ONU zarpa para batalha contra ‘biopiratas’
A apropriação do conhecimento tradicional em torno dos recursos genéticos está na mira das Nações Unidas, com quinze dias de conversações iniciadas na segunda-feira sobre o fim da chamada biopirataria.
Após mais de 20 anos de negociações, a Organização Mundial da Propriedade Intelectual das Nações Unidas espera concluir um tratado que proteja esse conhecimento da exploração, impondo maior transparência no sistema de patentes.
“Este é um momento histórico”, disse o chefe da OMPI, Daren Tang, enquanto os mais de 190 Estados-membros da agência se reúnem na sua sede em Genebra para conversações que decorrem até 24 de maio.
“Trata-se de combater a biopirataria, ou seja, a utilização de conhecimentos tradicionais ou de recursos genéticos sem o acordo de quem os detém e sem que estes possam beneficiar deles”, disse Christophe Bigot, que lidera a delegação francesa.
Embora os recursos genéticos naturais – como os encontrados em plantas medicinais, culturas agrícolas e raças animais – não possam ser diretamente protegidos como propriedade internacional, as invenções desenvolvidas a partir deles podem ser patenteadas.
Esses recursos são cada vez mais utilizados pelas empresas em tudo, desde cosméticos a sementes, medicamentos, biotecnologia e suplementos alimentares.
Organizações não-governamentais citam os casos das plantas maca do Peru, do hoodia da África do Sul e do nim da Índia.
Busca por consenso
Embora árduo, houve vitórias, como aconteceu com o nim. Em 1995, as propriedades desta árvore – utilizada na Índia há milhares de anos na agricultura, na medicina e na cosmética – foram objecto de uma série de patentes registadas, nomeadamente, pelo gigante químico norte-americano WR Grace.
Após 10 anos de luta, o Instituto Europeu de Patentes retirou pela primeira vez uma patente alegando “biopirataria”.
O projecto de tratado da OMPI estipula que os requerentes de patentes serão obrigados a revelar de que país vieram os recursos genéticos de uma invenção e os povos indígenas que forneceram o conhecimento tradicional associado.
Os oponentes do tratado temem que ele prejudique a inovação.
Mas os proponentes dizem que um requisito adicional de divulgação aumentaria a segurança jurídica, a transparência e a eficiência do sistema de patentes.
Afirmam que isso “ajudará a garantir que tais conhecimentos e recursos sejam utilizados com a permissão dos países e/ou comunidades de onde são originários, permitindo-lhes beneficiar de alguma forma das invenções resultantes”, segundo Wend Wendland, diretor do Divisão de conhecimento tradicional da OMPI.
Wendland disse que a adoção do instrumento “concluiria mais de duas décadas de negociações sobre uma questão de grande importância para muitos países”.

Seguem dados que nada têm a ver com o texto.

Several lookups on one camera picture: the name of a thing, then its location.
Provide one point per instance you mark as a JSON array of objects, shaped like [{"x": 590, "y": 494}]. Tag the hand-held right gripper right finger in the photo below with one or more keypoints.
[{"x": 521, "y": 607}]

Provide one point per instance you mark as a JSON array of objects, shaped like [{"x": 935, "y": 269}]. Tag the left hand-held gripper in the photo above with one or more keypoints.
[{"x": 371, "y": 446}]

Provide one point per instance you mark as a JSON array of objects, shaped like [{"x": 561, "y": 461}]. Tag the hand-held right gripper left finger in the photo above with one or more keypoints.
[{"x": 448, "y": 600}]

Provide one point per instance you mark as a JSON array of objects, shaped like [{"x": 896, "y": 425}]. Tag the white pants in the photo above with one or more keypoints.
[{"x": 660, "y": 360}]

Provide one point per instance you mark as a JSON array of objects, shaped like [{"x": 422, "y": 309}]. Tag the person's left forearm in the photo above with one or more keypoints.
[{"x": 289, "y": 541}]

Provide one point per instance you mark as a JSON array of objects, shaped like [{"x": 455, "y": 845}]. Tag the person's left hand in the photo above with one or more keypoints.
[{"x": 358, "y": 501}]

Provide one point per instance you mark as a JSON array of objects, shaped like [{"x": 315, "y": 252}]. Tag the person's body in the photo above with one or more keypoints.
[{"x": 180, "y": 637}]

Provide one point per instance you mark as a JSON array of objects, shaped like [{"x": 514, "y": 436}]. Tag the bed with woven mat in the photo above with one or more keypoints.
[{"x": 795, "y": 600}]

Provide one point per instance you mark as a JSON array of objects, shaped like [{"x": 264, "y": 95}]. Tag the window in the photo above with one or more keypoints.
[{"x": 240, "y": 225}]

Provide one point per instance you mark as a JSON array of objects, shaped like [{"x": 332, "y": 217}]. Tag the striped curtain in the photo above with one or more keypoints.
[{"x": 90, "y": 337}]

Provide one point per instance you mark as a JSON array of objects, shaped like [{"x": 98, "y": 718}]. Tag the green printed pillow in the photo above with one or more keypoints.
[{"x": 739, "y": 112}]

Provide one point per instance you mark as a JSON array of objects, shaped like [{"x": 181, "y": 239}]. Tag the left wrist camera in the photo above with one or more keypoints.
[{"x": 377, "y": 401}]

A OMPI espera que os países consigam chegar a um consenso.
Persistem divergências, nomeadamente sobre a criação de sanções e as condições para a revogação de patentes.
“O texto foi bastante reduzido para se chegar a algum compromisso potencial”, disse à AFP a especialista Viviana Munoz Tellez, do Centro Sul, um grupo de reflexão intergovernamental que representa os interesses de 55 países em desenvolvimento.
Superando confrontos Norte-Sul
O tratado proposto tem “valor simbólico porque é a primeira vez que haverá alguma referência, por exemplo, ao conhecimento tradicional num instrumento de PI”, disse Munoz Tellez.
Terá um efeito direto em termos de transparência, mesmo que não resolva todos os problemas, disse ela.
Mais de 30 países têm tais requisitos de divulgação nas suas leis nacionais. A maioria destas são economias emergentes, incluindo a China, o Brasil, a Índia e a África do Sul, mas também existem estados europeus, como a França, a Alemanha e a Suíça.
No entanto, esses procedimentos variam e nem sempre são obrigatórios.
“É importante ir além dos confrontos que são demasiado estéreis” entre o Norte e o Sul globais, disse um diplomata, sob condição de anonimato.
“Vários países do Norte possuem recursos genéticos, como a Austrália ou a França, e vários países do Sul têm laboratórios e empresas muito grandes que utilizam recursos genéticos, como a Índia ou o Brasil”, acrescentou a fonte.
Há dois anos, os países concordaram inesperadamente em convocar uma conferência diplomática em 2024 para concluir um acordo.
Apenas os Estados Unidos e o Japão se dissociaram oficialmente da decisão, sem contudo se oporem ao consenso.
A missão do Japão em Genebra disse à AFP que espera que o resultado da conferência seja “claro, razoável e prático de aplicar”.